Exercise description → A line qualifies if it holds the string "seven". Copy every qualifying line from the records.
### Task data ###
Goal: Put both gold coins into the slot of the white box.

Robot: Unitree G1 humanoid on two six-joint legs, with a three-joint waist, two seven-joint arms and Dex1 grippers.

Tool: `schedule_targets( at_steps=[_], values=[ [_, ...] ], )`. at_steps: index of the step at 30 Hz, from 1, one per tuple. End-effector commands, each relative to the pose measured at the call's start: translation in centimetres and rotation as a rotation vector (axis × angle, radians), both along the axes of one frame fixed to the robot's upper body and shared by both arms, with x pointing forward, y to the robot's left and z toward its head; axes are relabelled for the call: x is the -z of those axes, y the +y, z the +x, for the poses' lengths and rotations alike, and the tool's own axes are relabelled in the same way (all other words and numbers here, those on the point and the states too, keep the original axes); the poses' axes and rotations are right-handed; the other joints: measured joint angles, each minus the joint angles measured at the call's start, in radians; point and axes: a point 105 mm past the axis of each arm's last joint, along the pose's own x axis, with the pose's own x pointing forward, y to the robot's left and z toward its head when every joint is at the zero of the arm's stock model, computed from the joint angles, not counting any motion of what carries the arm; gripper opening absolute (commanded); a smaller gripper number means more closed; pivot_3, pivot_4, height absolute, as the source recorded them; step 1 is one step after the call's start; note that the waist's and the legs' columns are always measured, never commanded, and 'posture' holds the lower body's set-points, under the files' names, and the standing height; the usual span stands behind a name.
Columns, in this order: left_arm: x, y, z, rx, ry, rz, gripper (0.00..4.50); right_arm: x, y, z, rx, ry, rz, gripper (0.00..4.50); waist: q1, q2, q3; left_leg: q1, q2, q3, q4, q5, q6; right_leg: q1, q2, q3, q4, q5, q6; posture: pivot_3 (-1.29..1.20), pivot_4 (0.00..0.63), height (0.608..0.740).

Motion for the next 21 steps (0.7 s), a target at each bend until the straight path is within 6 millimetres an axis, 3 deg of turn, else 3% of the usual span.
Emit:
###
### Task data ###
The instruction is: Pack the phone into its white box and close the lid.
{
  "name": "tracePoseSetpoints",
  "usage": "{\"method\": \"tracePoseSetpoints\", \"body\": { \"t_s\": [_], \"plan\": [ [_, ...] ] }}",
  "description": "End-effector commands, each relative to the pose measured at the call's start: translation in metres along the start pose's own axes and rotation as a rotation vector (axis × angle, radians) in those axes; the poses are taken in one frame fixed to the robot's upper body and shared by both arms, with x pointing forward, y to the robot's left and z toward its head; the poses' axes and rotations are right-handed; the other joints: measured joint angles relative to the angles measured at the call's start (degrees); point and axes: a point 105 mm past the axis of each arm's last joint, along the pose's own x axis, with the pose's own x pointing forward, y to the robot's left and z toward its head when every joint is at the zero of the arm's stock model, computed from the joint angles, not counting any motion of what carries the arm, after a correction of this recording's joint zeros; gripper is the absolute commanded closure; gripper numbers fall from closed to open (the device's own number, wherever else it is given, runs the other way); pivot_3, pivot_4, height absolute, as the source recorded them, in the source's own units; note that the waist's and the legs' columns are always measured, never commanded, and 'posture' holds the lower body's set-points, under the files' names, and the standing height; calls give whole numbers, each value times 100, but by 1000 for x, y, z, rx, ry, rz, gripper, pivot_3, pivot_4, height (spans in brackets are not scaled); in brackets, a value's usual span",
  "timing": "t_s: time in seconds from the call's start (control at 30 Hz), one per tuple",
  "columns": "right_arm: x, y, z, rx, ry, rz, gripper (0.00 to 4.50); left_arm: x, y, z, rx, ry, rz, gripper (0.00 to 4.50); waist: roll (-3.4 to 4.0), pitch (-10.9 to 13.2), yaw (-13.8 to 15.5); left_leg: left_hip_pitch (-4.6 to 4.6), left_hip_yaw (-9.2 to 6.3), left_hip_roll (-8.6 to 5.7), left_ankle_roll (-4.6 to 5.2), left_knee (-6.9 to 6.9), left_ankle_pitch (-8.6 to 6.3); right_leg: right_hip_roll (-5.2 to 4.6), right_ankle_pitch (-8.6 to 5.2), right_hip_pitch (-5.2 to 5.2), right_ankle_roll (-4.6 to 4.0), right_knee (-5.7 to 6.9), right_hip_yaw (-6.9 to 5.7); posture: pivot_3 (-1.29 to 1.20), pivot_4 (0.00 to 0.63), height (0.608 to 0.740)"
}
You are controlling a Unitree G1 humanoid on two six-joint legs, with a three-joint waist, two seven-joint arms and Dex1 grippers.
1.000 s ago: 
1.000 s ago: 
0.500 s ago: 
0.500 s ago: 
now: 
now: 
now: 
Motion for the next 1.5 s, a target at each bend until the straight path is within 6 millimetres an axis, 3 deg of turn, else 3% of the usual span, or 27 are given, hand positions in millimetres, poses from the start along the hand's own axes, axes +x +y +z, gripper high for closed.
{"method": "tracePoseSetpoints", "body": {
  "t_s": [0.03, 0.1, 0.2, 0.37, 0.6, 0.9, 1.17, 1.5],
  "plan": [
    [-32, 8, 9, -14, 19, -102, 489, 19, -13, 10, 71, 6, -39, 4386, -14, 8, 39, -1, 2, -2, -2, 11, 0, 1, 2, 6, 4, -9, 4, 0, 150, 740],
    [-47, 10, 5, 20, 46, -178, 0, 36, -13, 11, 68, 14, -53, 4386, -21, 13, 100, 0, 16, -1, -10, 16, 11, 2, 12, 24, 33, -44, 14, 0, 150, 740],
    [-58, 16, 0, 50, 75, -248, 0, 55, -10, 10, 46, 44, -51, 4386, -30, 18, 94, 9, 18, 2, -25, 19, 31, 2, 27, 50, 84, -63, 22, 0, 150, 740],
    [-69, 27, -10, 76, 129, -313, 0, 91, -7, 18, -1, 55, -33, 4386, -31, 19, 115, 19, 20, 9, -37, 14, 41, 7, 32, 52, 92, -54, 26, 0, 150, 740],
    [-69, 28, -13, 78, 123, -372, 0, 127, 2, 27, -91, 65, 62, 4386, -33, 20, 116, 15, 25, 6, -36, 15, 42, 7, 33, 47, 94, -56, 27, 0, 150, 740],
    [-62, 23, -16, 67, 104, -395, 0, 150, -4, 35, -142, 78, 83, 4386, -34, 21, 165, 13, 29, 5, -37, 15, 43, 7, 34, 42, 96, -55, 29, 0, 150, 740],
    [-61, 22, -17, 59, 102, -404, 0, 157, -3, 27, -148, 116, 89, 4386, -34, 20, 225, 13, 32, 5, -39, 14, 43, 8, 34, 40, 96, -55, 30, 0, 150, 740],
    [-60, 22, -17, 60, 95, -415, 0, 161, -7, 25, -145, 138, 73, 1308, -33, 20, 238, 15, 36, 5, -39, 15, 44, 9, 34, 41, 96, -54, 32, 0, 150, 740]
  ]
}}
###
Result below →
Robot: Unitree G1 humanoid on two six-joint legs, with a three-joint waist, two seven-joint arms and Dex1 grippers.
You are controlling a Unitree G1 humanoid on two six-joint legs, with a three-joint waist, two seven-joint arms and Dex1 grippers.

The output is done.